◆ The input

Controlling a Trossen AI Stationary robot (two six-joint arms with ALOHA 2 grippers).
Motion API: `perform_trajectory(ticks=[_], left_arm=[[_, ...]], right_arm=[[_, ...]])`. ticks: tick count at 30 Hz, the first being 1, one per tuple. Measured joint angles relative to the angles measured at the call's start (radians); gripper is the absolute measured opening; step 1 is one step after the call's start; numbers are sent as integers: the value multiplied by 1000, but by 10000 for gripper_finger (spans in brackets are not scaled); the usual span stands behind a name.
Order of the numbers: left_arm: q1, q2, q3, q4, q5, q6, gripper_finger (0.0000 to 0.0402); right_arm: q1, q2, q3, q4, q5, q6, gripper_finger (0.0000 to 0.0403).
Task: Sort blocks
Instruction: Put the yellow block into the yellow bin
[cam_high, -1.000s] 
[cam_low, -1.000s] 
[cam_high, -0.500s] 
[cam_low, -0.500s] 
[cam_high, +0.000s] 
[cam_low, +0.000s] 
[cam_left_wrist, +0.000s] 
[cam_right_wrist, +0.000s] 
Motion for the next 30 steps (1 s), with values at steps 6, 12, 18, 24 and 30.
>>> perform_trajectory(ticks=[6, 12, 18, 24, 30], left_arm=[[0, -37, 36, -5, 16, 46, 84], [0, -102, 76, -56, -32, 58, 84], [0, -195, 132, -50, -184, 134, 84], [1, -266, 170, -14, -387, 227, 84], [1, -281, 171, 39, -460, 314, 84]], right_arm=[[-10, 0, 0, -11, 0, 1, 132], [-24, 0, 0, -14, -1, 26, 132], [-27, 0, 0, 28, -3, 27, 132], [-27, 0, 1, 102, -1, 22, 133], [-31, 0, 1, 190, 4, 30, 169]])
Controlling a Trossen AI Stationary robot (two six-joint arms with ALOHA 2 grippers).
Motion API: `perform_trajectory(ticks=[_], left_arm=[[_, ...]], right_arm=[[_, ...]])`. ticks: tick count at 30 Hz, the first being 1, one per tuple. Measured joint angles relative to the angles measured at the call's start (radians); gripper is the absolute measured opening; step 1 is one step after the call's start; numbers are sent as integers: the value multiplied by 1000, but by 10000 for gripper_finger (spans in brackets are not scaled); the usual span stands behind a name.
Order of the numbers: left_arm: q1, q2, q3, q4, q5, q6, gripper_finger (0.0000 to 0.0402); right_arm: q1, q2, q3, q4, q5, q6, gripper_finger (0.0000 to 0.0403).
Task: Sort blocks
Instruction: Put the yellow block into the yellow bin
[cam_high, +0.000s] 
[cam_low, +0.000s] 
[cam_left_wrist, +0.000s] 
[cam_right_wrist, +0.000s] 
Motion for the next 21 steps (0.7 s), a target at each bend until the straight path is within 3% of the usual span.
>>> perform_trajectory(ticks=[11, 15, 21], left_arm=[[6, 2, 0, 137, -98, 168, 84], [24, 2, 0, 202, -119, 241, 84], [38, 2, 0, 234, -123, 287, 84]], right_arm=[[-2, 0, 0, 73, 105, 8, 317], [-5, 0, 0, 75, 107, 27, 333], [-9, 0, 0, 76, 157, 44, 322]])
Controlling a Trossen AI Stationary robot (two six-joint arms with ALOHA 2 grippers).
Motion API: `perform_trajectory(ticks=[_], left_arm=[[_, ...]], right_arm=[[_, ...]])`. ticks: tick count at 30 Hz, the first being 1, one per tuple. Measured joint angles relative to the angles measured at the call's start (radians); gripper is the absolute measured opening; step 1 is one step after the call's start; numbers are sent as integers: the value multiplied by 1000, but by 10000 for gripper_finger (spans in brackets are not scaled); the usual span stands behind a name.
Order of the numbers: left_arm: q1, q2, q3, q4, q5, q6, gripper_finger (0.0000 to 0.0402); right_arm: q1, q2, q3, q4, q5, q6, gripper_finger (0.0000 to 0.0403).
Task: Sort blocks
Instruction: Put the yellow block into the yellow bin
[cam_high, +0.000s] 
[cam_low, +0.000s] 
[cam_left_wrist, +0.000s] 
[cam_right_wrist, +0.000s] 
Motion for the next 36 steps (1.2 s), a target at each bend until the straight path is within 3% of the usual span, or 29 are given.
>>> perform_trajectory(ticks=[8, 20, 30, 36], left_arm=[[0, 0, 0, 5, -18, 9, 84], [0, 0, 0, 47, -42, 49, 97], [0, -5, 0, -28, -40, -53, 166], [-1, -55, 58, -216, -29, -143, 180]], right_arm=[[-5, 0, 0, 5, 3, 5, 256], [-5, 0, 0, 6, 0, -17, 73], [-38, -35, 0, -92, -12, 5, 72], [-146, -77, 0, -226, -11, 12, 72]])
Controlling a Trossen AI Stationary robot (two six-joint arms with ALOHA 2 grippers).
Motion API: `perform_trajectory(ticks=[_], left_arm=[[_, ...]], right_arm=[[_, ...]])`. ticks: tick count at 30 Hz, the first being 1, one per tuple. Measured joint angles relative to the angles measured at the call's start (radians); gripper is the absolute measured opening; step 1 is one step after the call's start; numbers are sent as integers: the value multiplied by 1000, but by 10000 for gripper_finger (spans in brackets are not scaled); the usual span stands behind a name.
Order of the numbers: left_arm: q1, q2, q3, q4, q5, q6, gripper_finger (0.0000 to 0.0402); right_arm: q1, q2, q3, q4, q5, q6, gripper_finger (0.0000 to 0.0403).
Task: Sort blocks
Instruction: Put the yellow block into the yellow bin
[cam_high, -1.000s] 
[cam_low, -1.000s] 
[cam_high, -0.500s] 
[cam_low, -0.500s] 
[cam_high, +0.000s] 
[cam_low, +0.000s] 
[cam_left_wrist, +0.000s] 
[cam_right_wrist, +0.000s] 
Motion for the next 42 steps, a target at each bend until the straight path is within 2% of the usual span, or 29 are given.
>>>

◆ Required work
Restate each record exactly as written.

◆ Response to this task
Controlling a Trossen AI Stationary robot (two six-joint arms with ALOHA 2 grippers).
Motion API: `perform_trajectory(ticks=[_], left_arm=[[_, ...]], right_arm=[[_, ...]])`. ticks: tick count at 30 Hz, the first being 1, one per tuple. Measured joint angles relative to the angles measured at the call's start (radians); gripper is the absolute measured opening; step 1 is one step after the call's start; numbers are sent as integers: the value multiplied by 1000, but by 10000 for gripper_finger (spans in brackets are not scaled); the usual span stands behind a name.
Order of the numbers: left_arm: q1, q2, q3, q4, q5, q6, gripper_finger (0.0000 to 0.0402); right_arm: q1, q2, q3, q4, q5, q6, gripper_finger (0.0000 to 0.0403).
Task: Sort blocks
Instruction: Put the yellow block into the yellow bin
[cam_high, -1.000s] 
[cam_low, -1.000s] 
[cam_high, -0.500s] 
[cam_low, -0.500s] 
[cam_high, +0.000s] 
[cam_low, +0.000s] 
[cam_left_wrist, +0.000s] 
[cam_right_wrist, +0.000s] 
Motion for the next 30 steps (1 s), with values at steps 6, 12, 18, 24 and 30.
>>> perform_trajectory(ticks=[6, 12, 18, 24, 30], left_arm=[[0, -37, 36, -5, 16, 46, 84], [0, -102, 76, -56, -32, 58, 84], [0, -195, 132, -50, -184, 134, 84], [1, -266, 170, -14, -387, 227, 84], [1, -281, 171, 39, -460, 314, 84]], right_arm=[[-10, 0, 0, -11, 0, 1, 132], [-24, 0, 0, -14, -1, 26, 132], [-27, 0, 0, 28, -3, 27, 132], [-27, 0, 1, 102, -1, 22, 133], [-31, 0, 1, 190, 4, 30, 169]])
Controlling a Trossen AI Stationary robot (two six-joint arms with ALOHA 2 grippers).
Motion API: `perform_trajectory(ticks=[_], left_arm=[[_, ...]], right_arm=[[_, ...]])`. ticks: tick count at 30 Hz, the first being 1, one per tuple. Measured joint angles relative to the angles measured at the call's start (radians); gripper is the absolute measured opening; step 1 is one step after the call's start; numbers are sent as integers: the value multiplied by 1000, but by 10000 for gripper_finger (spans in brackets are not scaled); the usual span stands behind a name.
Order of the numbers: left_arm: q1, q2, q3, q4, q5, q6, gripper_finger (0.0000 to 0.0402); right_arm: q1, q2, q3, q4, q5, q6, gripper_finger (0.0000 to 0.0403).
Task: Sort blocks
Instruction: Put the yellow block into the yellow bin
[cam_high, +0.000s] 
[cam_low, +0.000s] 
[cam_left_wrist, +0.000s] 
[cam_right_wrist, +0.000s] 
Motion for the next 21 steps (0.7 s), a target at each bend until the straight path is within 3% of the usual span.
>>> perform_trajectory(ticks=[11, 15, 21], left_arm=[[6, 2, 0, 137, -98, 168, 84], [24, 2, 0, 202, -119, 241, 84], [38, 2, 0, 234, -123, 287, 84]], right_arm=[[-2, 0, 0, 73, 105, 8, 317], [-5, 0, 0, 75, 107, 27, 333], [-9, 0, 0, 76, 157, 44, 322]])
Controlling a Trossen AI Stationary robot (two six-joint arms with ALOHA 2 grippers).
Motion API: `perform_trajectory(ticks=[_], left_arm=[[_, ...]], right_arm=[[_, ...]])`. ticks: tick count at 30 Hz, the first being 1, one per tuple. Measured joint angles relative to the angles measured at the call's start (radians); gripper is the absolute measured opening; step 1 is one step after the call's start; numbers are sent as integers: the value multiplied by 1000, but by 10000 for gripper_finger (spans in brackets are not scaled); the usual span stands behind a name.
Order of the numbers: left_arm: q1, q2, q3, q4, q5, q6, gripper_finger (0.0000 to 0.0402); right_arm: q1, q2, q3, q4, q5, q6, gripper_finger (0.0000 to 0.0403).
Task: Sort blocks
Instruction: Put the yellow block into the yellow bin
[cam_high, +0.000s] 
[cam_low, +0.000s] 
[cam_left_wrist, +0.000s] 
[cam_right_wrist, +0.000s] 
Motion for the next 36 steps (1.2 s), a target at each bend until the straight path is within 3% of the usual span, or 29 are given.
>>> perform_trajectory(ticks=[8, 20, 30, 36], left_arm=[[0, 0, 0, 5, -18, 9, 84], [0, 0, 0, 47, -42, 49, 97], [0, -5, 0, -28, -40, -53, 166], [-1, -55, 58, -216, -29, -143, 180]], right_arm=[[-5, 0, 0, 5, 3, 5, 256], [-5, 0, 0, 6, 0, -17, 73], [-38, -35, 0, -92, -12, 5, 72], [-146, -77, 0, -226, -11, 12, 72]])
Controlling a Trossen AI Stationary robot (two six-joint arms with ALOHA 2 grippers).
Motion API: `perform_trajectory(ticks=[_], left_arm=[[_, ...]], right_arm=[[_, ...]])`. ticks: tick count at 30 Hz, the first being 1, one per tuple. Measured joint angles relative to the angles measured at the call's start (radians); gripper is the absolute measured opening; step 1 is one step after the call's start; numbers are sent as integers: the value multiplied by 1000, but by 10000 for gripper_finger (spans in brackets are not scaled); the usual span stands behind a name.
Order of the numbers: left_arm: q1, q2, q3, q4, q5, q6, gripper_finger (0.0000 to 0.0402); right_arm: q1, q2, q3, q4, q5, q6, gripper_finger (0.0000 to 0.0403).
Task: Sort blocks
Instruction: Put the yellow block into the yellow bin
[cam_high, -1.000s] 
[cam_low, -1.000s] 
[cam_high, -0.500s] 
[cam_low, -0.500s] 
[cam_high, +0.000s] 
[cam_low, +0.000s] 
[cam_left_wrist, +0.000s] 
[cam_right_wrist, +0.000s] 
Motion for the next 42 steps, a target at each bend until the straight path is within 2% of the usual span, or 29 are given.
>>>

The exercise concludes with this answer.